Bush Sr., Cheney, Rumsfeld supplied him with biological and chemical weapons even AFTER he gassed the Kurds.

the first to do so since it was enacted and they'll probably get him on Genocide charges against the Kurds.

See above.

Yeah I guess he's an enemy, he's an enemy of everyone but himself, criminal is more fitting.

Criminals.

Like the Taliban.

The same Taliban which this administration gave $43 million in March of 2001?

Bear!
posted by spudnuts at 7:12 PM on September 24, 2002


Asshole.
posted by ParisParamus at 7:29 PM on September 24, 2002


Excellent counterargument.
posted by moonbiter at 8:13 PM on September 24, 2002


observant repartee
posted by clavdivs at 8:24 PM on September 24, 2002


Witty rejoinder.
posted by euphorb at 9:45 PM on September 24, 2002


I'm not allowed to post threads anymore.

I hope you fuckers are happy.
posted by spudnuts at 11:18 PM on September 24, 2002


That and there's a big blueberry eating bear on the loose on the Internet means I am having one shit of a night.
posted by spudnuts at 11:20 PM on September 24, 2002


I mean... what did I do?!

I'm just a guy.

I put my tiny little salmon smock on one leg at a time, just like everyone else.

And this fucking blog doesn't even have cupholders on the armrest. The fuck is that about?

You don't get me, and as a result... you don't GET me.

Get me?

Bear!
posted by spudnuts at 11:23 PM on September 24, 2002


I bet those countries and the rest of the EU would lose their head-in-the-sand postures real fast.

Sure. Maybe a few ethics lesson from the Bush/Cheney/Halliburton/Unocal crowd
will do the trick

And, Paris, since your head is definitely not in the sand like those slimy Europeans', and I seem to remember that you can read French, enjoy the "Unocal consultant" reference on this Le Monde profile of President Karzai
posted by matteo at 5:23 AM on September 25, 2002


Metteo: so what? In the first place, are you suggesting that political leaders, or a nation, collectively, has to be without sin to have the right to argue that a war is necessary? Second, although I'm not a big fan of the combustion engine, what's wrong with being a consultant for an oil company?

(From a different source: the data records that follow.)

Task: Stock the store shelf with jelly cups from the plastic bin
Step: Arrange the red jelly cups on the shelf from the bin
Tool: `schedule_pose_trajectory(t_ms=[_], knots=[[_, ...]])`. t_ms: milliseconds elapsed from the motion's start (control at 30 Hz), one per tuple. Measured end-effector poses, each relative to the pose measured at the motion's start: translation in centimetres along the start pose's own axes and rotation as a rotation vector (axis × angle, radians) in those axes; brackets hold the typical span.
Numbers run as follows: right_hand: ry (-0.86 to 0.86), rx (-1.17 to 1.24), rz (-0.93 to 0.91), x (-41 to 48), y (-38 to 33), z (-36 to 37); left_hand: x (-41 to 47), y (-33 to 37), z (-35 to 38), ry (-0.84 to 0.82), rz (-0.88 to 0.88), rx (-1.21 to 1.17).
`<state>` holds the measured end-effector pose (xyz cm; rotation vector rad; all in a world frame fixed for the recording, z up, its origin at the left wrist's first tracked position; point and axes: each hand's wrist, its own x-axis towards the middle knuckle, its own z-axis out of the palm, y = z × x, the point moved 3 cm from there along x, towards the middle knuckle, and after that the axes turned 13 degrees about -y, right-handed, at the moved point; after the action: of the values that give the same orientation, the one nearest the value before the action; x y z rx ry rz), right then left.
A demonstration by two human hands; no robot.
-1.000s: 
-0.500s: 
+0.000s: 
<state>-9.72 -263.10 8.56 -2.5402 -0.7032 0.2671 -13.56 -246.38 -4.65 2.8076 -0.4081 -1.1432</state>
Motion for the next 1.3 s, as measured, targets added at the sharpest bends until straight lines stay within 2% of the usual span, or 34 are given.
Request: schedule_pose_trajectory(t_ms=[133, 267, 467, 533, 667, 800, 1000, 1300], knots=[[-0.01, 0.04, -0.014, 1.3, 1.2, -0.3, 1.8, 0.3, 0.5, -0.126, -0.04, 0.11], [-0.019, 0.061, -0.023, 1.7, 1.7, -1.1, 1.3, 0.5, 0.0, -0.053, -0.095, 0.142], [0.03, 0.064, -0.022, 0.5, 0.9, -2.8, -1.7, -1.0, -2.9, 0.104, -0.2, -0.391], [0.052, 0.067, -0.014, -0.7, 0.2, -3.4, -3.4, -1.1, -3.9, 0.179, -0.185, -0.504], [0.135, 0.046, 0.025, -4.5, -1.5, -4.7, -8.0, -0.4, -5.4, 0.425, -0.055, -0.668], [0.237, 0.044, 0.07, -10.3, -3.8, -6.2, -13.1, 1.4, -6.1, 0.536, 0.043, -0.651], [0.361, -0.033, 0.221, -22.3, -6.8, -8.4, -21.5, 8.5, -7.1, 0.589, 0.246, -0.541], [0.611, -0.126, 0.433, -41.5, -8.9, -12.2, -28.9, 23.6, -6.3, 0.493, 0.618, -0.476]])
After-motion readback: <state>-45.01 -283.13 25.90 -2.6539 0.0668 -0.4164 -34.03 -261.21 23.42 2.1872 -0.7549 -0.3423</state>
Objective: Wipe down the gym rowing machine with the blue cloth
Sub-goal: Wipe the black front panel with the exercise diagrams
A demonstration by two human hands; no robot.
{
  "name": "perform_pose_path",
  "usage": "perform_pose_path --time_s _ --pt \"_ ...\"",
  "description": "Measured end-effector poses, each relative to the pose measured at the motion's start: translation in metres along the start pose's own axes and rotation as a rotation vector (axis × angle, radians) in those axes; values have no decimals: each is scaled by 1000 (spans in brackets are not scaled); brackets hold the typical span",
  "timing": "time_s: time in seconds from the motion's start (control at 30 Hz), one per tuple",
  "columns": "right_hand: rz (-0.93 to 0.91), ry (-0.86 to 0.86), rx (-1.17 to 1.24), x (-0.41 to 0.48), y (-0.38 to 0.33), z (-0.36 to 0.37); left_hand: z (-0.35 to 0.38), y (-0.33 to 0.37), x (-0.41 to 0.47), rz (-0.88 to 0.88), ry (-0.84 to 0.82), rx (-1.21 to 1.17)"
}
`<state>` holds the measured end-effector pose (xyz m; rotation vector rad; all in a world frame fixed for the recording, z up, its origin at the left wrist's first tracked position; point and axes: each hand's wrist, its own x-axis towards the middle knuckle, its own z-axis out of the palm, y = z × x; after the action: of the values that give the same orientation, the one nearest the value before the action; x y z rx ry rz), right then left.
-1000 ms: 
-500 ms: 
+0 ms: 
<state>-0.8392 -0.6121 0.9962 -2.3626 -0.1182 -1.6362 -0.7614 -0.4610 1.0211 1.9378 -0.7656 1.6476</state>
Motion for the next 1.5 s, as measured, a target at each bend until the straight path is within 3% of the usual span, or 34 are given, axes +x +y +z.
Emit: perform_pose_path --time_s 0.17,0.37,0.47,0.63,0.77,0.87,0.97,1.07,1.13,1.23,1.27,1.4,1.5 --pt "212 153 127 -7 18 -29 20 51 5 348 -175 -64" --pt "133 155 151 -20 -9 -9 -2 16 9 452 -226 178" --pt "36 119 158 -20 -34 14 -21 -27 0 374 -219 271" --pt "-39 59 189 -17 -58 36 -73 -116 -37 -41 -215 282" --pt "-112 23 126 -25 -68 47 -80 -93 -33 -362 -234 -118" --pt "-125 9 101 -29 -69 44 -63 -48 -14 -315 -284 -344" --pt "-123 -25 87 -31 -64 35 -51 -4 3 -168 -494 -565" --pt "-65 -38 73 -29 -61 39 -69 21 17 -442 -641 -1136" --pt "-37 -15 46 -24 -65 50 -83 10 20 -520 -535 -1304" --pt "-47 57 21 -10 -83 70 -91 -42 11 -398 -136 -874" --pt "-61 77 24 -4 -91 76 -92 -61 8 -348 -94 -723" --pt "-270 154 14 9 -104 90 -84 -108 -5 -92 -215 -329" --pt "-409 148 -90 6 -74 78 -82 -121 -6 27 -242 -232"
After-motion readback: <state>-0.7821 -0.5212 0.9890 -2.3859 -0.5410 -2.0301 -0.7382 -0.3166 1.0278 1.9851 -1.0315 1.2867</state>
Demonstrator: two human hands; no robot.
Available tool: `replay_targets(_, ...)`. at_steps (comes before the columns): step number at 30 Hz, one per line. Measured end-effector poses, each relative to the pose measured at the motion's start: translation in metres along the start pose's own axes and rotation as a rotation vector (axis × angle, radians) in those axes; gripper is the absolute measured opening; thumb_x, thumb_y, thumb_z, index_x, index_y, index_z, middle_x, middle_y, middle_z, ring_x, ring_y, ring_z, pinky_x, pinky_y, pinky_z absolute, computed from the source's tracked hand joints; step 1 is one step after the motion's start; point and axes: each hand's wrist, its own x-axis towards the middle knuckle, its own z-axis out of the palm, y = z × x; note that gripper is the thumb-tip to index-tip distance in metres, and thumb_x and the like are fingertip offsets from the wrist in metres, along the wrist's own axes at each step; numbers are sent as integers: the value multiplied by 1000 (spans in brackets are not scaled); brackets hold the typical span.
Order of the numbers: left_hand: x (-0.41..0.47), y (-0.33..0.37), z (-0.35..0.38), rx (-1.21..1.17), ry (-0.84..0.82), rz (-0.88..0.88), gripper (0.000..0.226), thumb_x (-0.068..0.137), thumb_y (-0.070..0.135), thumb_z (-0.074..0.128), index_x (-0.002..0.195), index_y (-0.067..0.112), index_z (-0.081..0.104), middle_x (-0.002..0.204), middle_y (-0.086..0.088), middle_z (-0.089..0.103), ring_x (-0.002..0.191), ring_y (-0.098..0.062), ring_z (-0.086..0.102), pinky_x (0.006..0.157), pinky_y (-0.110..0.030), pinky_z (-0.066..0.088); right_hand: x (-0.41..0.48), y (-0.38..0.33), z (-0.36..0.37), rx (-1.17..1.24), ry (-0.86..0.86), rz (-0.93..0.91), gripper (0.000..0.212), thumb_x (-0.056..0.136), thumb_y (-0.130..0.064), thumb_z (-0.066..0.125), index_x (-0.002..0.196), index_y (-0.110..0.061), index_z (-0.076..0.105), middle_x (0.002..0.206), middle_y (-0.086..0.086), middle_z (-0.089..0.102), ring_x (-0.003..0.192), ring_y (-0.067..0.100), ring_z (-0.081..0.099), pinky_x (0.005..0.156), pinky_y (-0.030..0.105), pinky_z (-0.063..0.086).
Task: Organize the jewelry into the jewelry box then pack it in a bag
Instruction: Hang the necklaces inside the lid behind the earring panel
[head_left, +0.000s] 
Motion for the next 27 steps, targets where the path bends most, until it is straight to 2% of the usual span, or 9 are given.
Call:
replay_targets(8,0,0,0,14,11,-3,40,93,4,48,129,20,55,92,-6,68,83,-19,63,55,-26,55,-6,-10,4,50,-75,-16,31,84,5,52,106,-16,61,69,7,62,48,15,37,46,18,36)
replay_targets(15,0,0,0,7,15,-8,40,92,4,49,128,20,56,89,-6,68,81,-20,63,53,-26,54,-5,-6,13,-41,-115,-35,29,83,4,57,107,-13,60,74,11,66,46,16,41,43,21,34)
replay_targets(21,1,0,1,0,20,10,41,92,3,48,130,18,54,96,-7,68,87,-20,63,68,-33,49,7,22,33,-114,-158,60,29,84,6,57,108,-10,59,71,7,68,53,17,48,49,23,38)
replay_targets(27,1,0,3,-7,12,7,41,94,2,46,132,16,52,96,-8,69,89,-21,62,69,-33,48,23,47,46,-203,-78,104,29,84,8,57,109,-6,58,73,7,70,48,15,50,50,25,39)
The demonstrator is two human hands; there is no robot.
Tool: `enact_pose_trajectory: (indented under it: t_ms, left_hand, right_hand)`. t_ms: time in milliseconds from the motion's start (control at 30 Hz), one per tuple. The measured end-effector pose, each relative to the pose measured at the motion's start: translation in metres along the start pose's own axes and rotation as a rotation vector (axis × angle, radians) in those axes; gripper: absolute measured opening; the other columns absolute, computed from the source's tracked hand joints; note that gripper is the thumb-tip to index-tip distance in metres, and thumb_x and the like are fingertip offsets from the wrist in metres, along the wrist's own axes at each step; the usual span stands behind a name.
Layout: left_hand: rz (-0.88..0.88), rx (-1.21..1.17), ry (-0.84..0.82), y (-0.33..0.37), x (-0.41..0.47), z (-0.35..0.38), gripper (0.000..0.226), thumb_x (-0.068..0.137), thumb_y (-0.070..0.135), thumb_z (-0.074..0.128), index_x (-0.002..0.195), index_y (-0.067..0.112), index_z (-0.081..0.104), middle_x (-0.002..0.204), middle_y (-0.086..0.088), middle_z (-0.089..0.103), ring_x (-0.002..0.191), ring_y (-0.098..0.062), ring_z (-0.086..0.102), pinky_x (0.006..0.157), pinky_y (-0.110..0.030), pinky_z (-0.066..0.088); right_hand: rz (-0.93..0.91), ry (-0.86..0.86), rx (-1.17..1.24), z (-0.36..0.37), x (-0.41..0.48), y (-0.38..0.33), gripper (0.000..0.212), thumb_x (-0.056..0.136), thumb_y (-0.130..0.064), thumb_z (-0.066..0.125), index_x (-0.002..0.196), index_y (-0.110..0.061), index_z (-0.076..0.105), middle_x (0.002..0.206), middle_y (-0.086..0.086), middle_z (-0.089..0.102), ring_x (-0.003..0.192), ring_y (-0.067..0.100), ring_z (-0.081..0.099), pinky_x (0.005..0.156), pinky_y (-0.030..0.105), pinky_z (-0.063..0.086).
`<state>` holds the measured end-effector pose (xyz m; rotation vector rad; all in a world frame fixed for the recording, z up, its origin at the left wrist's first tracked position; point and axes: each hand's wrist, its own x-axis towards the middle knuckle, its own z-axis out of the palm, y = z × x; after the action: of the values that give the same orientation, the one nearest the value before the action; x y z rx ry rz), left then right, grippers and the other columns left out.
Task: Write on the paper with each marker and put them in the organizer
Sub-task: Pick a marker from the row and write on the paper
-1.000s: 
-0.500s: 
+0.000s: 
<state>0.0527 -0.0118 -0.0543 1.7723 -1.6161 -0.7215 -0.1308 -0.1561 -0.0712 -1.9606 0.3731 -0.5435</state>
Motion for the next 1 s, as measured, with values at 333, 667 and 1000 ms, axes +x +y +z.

What's with you people? Even assuming what is being claimed here is true, and not qualified with facts not being disclosed, do you really think that the United Station, or the Bush Administration is so corrupt that it doesn't have the right to oust Saddam Hussein, or MQ? Are you that deluded, or is this just a forum to make clever retorts? I was hoping Metafilter was more than that.

The United States has the right to attack Libya and Iraq. And Korea too. And doing so will improve those places, and the world, overall. And that we won't liberate China because we probably can't doesn't make liberating the other places less of a positive. Doing so won't turn Dick Cheney into a saint, but so what?